Tonneau covers are used in coupé utility cars and pickup trucks to cover and secure the cargo bed and come in a variety of styles. Mainly they are categorized by material Soft or Hard covers. Soft covers can be rollup or folding and Hard covers are rollup, folding or one piece.

The most common style is the roll-up tonneau made from cloth or vinyl, which uses a rib-like structure to support the fabric and keep it taut and roll up toward the cab of the truck. A snap-based system is also used, but has become less common due to truck owners not wanting to install the snaps on their vehicle as they typically require drilling or permanent adhesive. Hard roll-up tonneau covers are more firm than regular roll-up tonneau covers. They are made of a wall of individual aluminum slats, covered with soft vinyl. In the unrolled position, these aluminium slats form a hard aluminium shell, which not only covers the cargo inside the bed, but also may support loads up 400 pounds on top of it.

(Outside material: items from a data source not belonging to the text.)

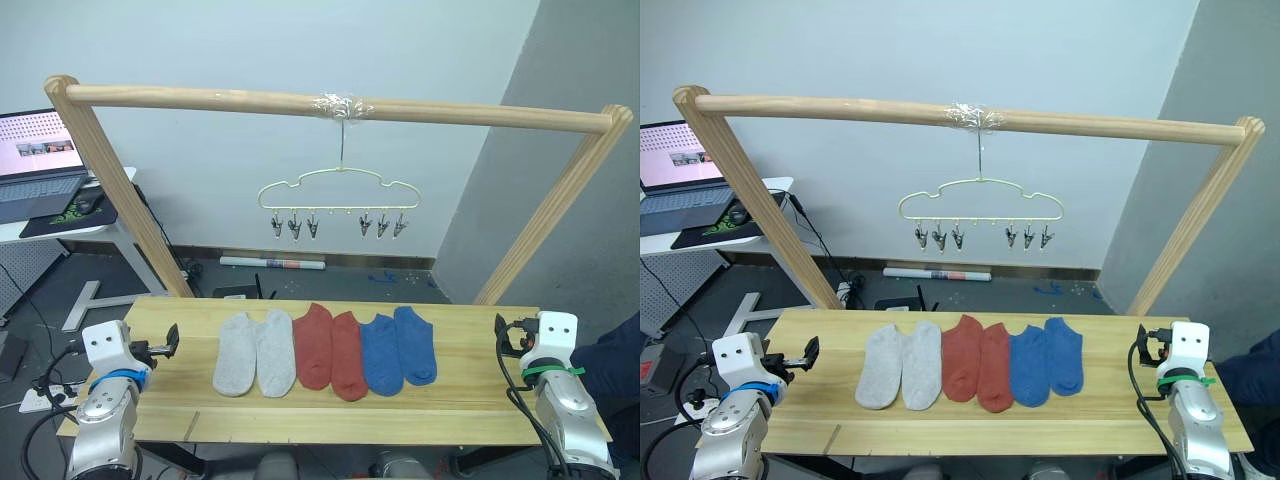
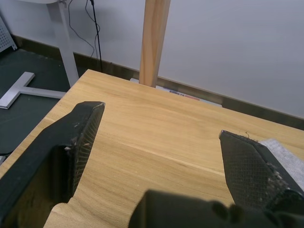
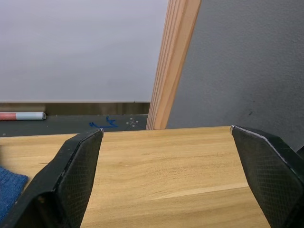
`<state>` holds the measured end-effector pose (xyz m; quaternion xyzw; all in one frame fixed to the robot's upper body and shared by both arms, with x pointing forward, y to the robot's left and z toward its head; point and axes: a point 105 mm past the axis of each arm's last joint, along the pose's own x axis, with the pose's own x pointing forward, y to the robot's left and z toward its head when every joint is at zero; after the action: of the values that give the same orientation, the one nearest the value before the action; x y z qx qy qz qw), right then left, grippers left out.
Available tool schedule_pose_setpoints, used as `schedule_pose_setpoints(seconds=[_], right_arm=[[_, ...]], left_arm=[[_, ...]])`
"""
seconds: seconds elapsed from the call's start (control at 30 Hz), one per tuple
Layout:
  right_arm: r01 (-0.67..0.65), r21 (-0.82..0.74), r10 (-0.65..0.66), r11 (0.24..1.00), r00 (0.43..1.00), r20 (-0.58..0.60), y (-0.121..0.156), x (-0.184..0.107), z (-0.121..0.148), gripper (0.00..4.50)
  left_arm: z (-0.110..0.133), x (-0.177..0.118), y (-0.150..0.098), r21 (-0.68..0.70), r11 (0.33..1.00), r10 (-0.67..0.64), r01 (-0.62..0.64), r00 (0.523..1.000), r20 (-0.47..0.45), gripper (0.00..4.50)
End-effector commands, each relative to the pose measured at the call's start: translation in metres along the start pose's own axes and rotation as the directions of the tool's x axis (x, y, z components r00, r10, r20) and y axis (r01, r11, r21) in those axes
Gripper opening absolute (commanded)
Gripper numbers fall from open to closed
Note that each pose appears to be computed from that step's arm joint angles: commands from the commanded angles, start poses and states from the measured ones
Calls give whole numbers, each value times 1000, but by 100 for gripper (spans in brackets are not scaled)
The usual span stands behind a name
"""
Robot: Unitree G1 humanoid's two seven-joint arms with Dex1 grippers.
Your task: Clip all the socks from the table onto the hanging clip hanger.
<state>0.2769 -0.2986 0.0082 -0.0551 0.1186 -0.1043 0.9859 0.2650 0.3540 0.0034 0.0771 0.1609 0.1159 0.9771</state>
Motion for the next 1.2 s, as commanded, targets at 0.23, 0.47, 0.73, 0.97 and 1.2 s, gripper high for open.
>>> schedule_pose_setpoints(seconds=[0.23, 0.47, 0.73, 0.97, 1.2], right_arm=[[-9, -20, 11, 1000, 998, 69, -1, 0, 23, 450], [-24, -51, 28, 998, 997, 74, 3, 3, 28, 450], [-169, -74, 177, 983, 977, 117, 31, 7, 46, 450], [-537, -197, 569, 820, 801, 186, 100, -6, 98, 450], [-748, -274, 797, 604, 566, 212, 160, -33, 141, 450]], left_arm=[[22, -3, 16, -1, 1000, 15, -15, 996, 83, 448], [55, -12, 17, -40, 997, -52, 61, 977, 208, 448], [103, -39, -32, 40, 959, -278, 281, 900, 334, 448], [146, -34, -101, 29, 899, -405, 437, 805, 433, 294], [157, -12, -144, 17, 889, -415, 457, 791, 449, 294]])
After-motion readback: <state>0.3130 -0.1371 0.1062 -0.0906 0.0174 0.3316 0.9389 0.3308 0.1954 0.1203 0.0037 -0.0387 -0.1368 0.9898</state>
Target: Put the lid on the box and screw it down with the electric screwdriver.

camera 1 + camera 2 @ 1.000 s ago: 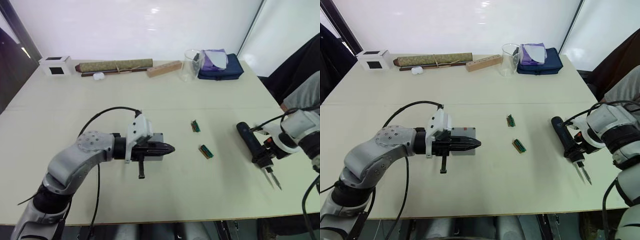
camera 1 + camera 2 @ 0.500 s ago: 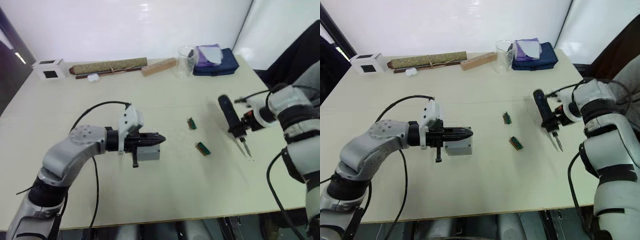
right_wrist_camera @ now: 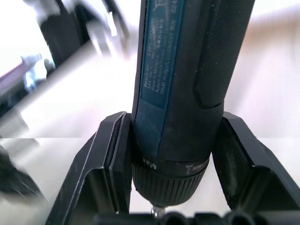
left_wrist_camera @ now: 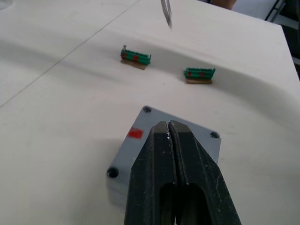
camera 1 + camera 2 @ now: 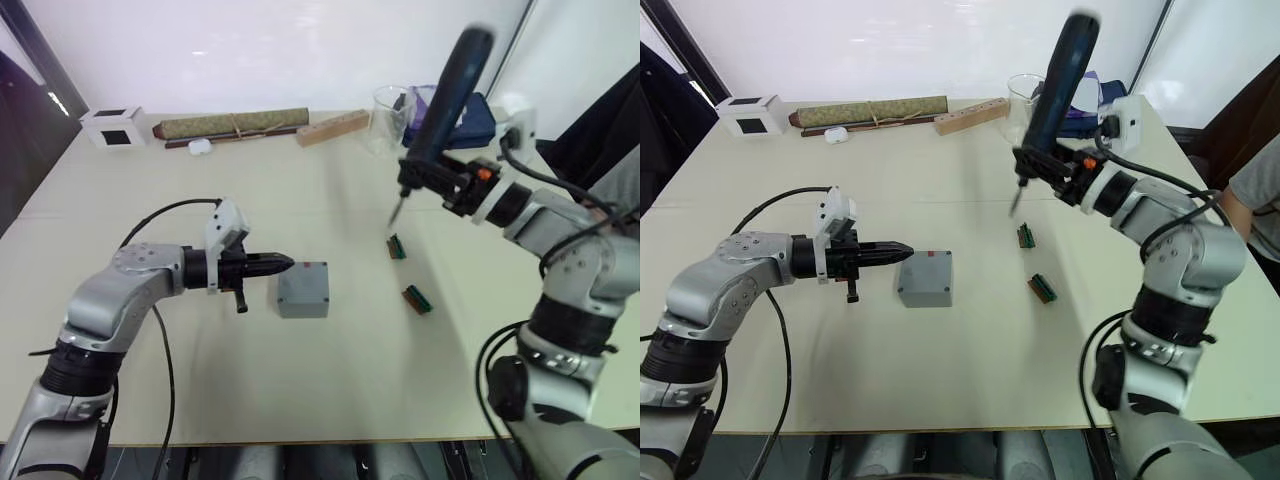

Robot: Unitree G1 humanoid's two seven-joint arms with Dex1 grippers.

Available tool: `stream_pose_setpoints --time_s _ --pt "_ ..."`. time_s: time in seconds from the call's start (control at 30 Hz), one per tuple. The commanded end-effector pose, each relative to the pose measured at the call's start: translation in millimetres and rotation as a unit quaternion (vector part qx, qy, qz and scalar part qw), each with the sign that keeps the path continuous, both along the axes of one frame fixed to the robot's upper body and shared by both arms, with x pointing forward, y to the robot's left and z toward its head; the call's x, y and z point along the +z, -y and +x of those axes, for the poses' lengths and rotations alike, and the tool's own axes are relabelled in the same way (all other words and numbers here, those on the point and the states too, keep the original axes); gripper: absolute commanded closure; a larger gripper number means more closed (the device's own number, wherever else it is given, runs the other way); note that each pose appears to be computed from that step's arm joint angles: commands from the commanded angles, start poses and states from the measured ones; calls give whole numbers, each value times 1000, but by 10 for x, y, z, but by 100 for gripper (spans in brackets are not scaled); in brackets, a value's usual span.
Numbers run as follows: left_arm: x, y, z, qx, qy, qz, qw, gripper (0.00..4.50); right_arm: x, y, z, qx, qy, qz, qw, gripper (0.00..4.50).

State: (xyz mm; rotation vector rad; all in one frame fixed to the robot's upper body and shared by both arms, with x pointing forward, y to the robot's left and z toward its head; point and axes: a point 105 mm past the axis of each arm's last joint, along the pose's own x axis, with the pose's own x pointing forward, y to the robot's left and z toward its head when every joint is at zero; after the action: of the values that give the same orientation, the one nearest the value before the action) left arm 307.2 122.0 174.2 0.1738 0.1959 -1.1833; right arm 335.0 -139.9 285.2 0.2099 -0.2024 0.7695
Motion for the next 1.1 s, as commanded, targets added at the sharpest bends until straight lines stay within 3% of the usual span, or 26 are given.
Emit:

Another style of truck bed tonneau cover is a retractable unit, which is mounted at the front and sides of the bed and rolls up or retracts from the tailgate towards the cab. The retractable tonneau is typically made of vinyl, plastic or aluminium. Retractable tonneaus are more secure than soft tonneau covers, since they usually lock and are made from a harder composition, but they take more time to install and are designed for semi-permanent installation. Fiberglass, hard plastic, or aluminium tonneau covers are also common. Some may be painted to match the truck, are solid in construction, and can be locked. These covers are usually heavy and require gas struts to assist in opening and closing. They operate much like a vehicle's hood, typically opening from the tailgate end of the bed (back to front). Some have multiple compartments that open front to back, back to front, side to side, or even rise vertically. Fiberglass, hard plastic, or aluminium tonneau covers are sometimes installed as a factory option on new vehicles. More than 700kg of cargo can be carried on top of metal tonneau covers.

Many sellers claim that tonneau covers improve gas mileage because they make the truck more streamlined. However, air currents create a wake inside the pickup bed, which helps the aerodynamics. A tonneau cover interferes with this wake, and scientific tests have shown little to no improvement in mileage by using a tonneau cover traveling at less than 70 mph. A similar effect is seen when the tailgate is down and the mileage goes down.